The hassle of making two monthly mortgage payments has prompted
many homeowners to consider refinancing their 1st and 2nd
mortgages into one loan. While combining both loans into one
mortgage is convenient, and may save you money, homeowners
should carefully weigh the risks and advantages before choosing
to refinance their mortgages.
Benefits Associated with Combining 1st and 2nd Mortgages
Aside from consolidating your mortgages and making one monthly
payment, a mortgage consolidation may lower your monthly
payments to mortgage lenders. If you acquired your 1st or 2nd
mortgage before home loan rates began to decline, you are likely
paying an interest rate that is at least two points above
current market rates. If so, a refinancing will greatly benefit
you. By refinancing both mortgages with a low interest rate, you
may save hundreds on your monthly mortgage payment.
Furthermore, if you accepted a 1st and 2nd mortgage with an
adjustable mortgage rate, refinancing both loans at a fixed rate
may benefit you in the long run. Even if your current rates are
low, these rates are not guaranteed to remain low. As market
trends fluctuated, your adjustable rate mortgages are free to
rise. Higher mortgage rates will cause your mortgage payment to
climb considerably. Refinancing both mortgages with a fixed rate
will ensure that your mortgage remains predictable.

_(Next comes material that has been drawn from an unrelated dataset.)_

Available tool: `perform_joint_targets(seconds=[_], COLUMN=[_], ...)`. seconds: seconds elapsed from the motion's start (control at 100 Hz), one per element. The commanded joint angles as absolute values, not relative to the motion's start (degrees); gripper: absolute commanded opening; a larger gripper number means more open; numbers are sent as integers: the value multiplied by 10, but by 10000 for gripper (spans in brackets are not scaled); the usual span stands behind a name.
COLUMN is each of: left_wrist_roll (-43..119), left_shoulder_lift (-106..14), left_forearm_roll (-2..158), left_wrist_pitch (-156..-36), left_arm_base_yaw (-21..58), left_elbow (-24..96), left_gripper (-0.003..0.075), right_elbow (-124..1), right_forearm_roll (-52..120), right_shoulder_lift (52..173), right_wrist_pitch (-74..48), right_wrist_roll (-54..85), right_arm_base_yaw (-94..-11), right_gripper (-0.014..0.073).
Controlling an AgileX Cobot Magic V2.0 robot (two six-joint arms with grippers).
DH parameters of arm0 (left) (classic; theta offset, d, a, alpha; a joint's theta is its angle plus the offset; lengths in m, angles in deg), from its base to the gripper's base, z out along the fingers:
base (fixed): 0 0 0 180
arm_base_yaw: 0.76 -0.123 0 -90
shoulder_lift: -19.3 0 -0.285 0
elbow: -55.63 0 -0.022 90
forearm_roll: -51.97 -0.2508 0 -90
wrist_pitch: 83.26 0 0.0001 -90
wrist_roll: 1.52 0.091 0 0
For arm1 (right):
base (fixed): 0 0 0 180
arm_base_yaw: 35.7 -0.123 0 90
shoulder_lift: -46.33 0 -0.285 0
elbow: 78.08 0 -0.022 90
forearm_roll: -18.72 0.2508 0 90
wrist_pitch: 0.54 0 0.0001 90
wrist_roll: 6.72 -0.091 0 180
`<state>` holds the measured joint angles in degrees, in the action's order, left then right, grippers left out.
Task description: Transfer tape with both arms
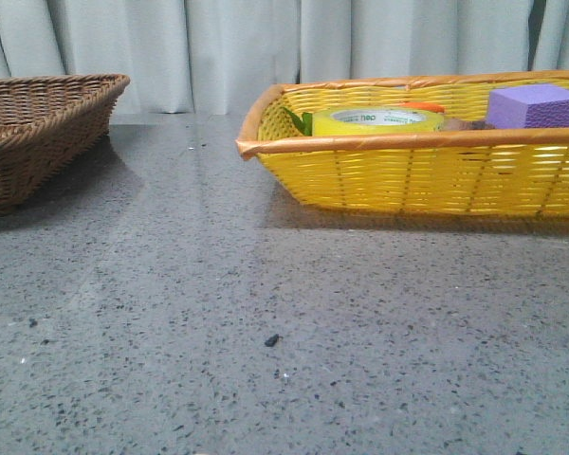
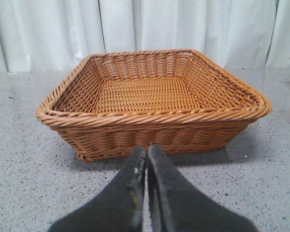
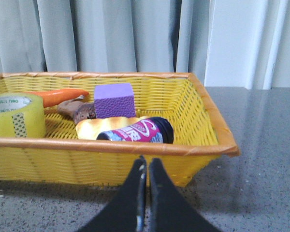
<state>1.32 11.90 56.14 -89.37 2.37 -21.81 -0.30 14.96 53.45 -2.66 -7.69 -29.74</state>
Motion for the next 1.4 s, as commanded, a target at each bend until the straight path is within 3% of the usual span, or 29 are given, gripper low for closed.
perform_joint_targets(seconds=[0.0, 0.28, 0.78, 1.19, 1.29, 1.39], left_wrist_roll=[7, 7, 7, 7, 7, 7], left_shoulder_lift=[135, 127, -12, -58, -58, -58], left_forearm_roll=[562, 563, 570, 575, 575, 575], left_wrist_pitch=[-839, -828, -895, -895, -895, -895], left_arm_base_yaw=[23, 23, 23, 23, 23, 23], left_elbow=[-223, -200, -20, 1, 1, 1], left_gripper=[-21, -21, -21, -21, -21, -21], right_elbow=[8, -61, -294, -493, -548, -608], right_forearm_roll=[151, 168, 209, 229, 229, 229], right_shoulder_lift=[523, 553, 782, 978, 1031, 1094], right_wrist_pitch=[27, -77, -245, -358, -381, -406], right_wrist_roll=[-75, -76, -74, -67, -67, -67], right_arm_base_yaw=[-294, -295, -296, -409, -453, -498], right_gripper=[-73, -73, -72, -72, -18, 148])
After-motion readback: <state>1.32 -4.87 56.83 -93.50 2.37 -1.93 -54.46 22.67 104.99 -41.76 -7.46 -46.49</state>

Disadvantages to Refinancing 1st and 2nd Mortgage
Before choosing to refinance your mortgages, it is imperative to
consider the drawbacks of combining both mortgages. To begin,
refinancing a mortgage involves the same procedures as applying
for the initial mortgage. Thus, you are required to pay closing
costs and fees. In this case, refinancing is best for those who
plan to live in their homes for a long time.
If your credit score has dropped considerably within recent
years, lenders may not approve you for a low rate refinancing.
By refinancing and consolidating both mortgages, be prepared to
pay a higher interest rate. Before accepting an offer, carefully
compare the savings.
Moreover, refinancing your two mortgages may result in you
paying private mortgage insurance (PMI). PMI is required for
home loans with less than 20% equity. To avoid paying private
mortgage insurance, homeowners may consider refinancing both
mortgages separately, as opposed to consolidating both mortgage
loans.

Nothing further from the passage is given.